The piece opens by crediting Cornyn with a maneuver to “force Democratic colleagues to have to wait in the same long security lines as the rest of the flying public.” That is the framing: Cornyn the strategic fighter, cornering those out-of-touch Democrats who need to feel the pain they have supposedly caused. The article quotes Cornyn claiming Democrats are “completely out of touch” and framing the special screening perk as something Democrats are protecting.
Here is the problem. Seven paragraphs later, the same article states plainly: “No senator objected when he asked that it be passed by unanimous consent.”
Let that sink in. Unanimous consent means every single senator, including every Democrat, agreed to this. There was no recorded vote because there was no opposition. Yet the article wants readers to believe Cornyn forced Democrats into this position. You cannot simultaneously claim that Cornyn strong-armed Democrats into accepting his proposal and acknowledge that no Democrat objected to it. Those are mutually exclusive realities.
The Quantum Shutdown: How Democrats Can Simultaneously Block and Propose Funding
The article compounds this logical error with another contradiction on funding. It claims Democrats “have repeatedly blocked legislation to fund the Department of Homeland Security.” That is the Republican talking point, dutifully transcribed. But then, just two sentences later, the article admits that “Democrats, instead, have proposed several times to fund just TSA or TSA and other critical agencies such as the Coast Guard and the Federal Emergency Management Agency but not ICE and Border Patrol. Republicans, however, have blocked these efforts.”
So which is it? Did Democrats block funding, or did they propose funding for TSA specifically while Republicans blocked it? According to the article’s own reporting, it is the latter. Democrats tried to fund the exact agency Cornyn claims they are ignoring, and Republicans said no. The article contains the facts that disprove its own headline narrative, apparently hoping readers will not notice the sleight of hand.
Stenography with a Side of Spin
This matters because framing shapes perception. When a senator can propose something that passes without objection, then get credited with forcing his opponents to capitulate, the incentive is clear. Why negotiate when you can posture? Why acknowledge agreement when you can manufacture conflict? Cornyn gets to stand on the floor blaming Democrats for a shutdown while simultaneously benefiting from their cooperation to pass his measure. It is having your cake and eating it too, and the reporting here hands him the fork.

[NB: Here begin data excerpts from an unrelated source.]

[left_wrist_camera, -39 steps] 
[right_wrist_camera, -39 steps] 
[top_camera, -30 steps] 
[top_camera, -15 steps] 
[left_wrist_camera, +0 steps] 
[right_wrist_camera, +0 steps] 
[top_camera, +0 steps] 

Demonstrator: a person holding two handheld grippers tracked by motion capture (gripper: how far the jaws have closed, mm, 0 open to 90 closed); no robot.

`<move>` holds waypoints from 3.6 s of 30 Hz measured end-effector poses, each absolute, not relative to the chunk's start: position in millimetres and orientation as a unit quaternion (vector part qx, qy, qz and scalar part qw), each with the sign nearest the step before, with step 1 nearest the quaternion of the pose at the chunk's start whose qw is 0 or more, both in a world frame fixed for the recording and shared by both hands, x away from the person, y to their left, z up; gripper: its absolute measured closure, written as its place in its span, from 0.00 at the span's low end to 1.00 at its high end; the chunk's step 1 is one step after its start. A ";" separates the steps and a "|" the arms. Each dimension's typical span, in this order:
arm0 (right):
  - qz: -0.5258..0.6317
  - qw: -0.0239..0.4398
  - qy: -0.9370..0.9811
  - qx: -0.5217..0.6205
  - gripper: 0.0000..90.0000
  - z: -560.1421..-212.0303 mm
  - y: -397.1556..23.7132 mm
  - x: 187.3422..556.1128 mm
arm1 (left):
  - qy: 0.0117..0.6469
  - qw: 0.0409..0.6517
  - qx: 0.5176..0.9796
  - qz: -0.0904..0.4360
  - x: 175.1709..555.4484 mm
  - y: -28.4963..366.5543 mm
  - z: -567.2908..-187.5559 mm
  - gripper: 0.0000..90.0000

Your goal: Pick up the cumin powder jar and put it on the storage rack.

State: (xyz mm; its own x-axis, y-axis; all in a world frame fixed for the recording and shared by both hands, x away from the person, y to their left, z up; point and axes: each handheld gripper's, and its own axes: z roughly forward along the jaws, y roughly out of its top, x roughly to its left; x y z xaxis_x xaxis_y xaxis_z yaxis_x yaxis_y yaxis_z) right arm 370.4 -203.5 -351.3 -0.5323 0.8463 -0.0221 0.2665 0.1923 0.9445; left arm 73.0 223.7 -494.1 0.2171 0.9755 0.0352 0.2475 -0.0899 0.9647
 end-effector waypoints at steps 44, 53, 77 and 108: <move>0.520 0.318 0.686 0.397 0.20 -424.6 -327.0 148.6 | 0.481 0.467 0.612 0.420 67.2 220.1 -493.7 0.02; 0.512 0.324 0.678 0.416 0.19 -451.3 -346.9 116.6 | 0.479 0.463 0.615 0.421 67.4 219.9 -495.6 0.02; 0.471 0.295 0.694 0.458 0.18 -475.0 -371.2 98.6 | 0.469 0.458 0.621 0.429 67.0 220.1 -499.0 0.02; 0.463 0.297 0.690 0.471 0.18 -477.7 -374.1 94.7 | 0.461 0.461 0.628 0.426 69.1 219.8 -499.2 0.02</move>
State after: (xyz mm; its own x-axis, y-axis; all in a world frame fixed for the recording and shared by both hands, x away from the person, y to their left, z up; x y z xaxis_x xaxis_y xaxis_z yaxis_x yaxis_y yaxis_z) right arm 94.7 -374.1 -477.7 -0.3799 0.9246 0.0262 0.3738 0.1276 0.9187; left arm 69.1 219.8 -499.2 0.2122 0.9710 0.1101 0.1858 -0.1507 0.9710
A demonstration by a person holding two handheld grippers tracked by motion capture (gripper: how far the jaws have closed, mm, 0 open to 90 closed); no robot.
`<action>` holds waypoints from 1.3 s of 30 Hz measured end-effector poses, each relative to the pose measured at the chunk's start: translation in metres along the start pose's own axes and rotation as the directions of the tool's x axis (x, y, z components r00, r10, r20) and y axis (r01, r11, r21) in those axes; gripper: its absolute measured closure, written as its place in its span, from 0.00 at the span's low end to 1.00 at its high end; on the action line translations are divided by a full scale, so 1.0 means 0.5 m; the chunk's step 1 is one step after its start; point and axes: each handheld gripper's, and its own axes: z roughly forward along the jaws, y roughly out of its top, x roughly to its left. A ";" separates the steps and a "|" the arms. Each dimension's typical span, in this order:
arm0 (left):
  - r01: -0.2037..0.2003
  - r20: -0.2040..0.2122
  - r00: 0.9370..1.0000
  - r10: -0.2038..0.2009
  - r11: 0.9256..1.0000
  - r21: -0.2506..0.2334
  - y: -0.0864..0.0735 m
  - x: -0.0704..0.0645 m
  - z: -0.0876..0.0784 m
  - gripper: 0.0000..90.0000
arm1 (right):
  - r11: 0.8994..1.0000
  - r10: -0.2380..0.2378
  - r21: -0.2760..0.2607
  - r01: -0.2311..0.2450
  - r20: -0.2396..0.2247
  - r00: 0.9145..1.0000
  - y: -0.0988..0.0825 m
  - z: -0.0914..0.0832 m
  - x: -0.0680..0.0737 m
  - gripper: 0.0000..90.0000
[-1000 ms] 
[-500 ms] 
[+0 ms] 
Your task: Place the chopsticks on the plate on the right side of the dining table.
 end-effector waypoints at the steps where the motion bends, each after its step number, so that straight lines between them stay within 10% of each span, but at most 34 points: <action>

At bottom, this is about honesty in description. If everyone agreed, say everyone agreed. If Republicans blocked TSA funding after Democrats proposed it, say that too. The facts are not inherently favorable to one side or the other. But when an article bends over backward to credit Cornyn for forcing Democrats to do something they voluntarily supported, that is not reporting. That is stenography with an angle, and readers should treat it accordingly.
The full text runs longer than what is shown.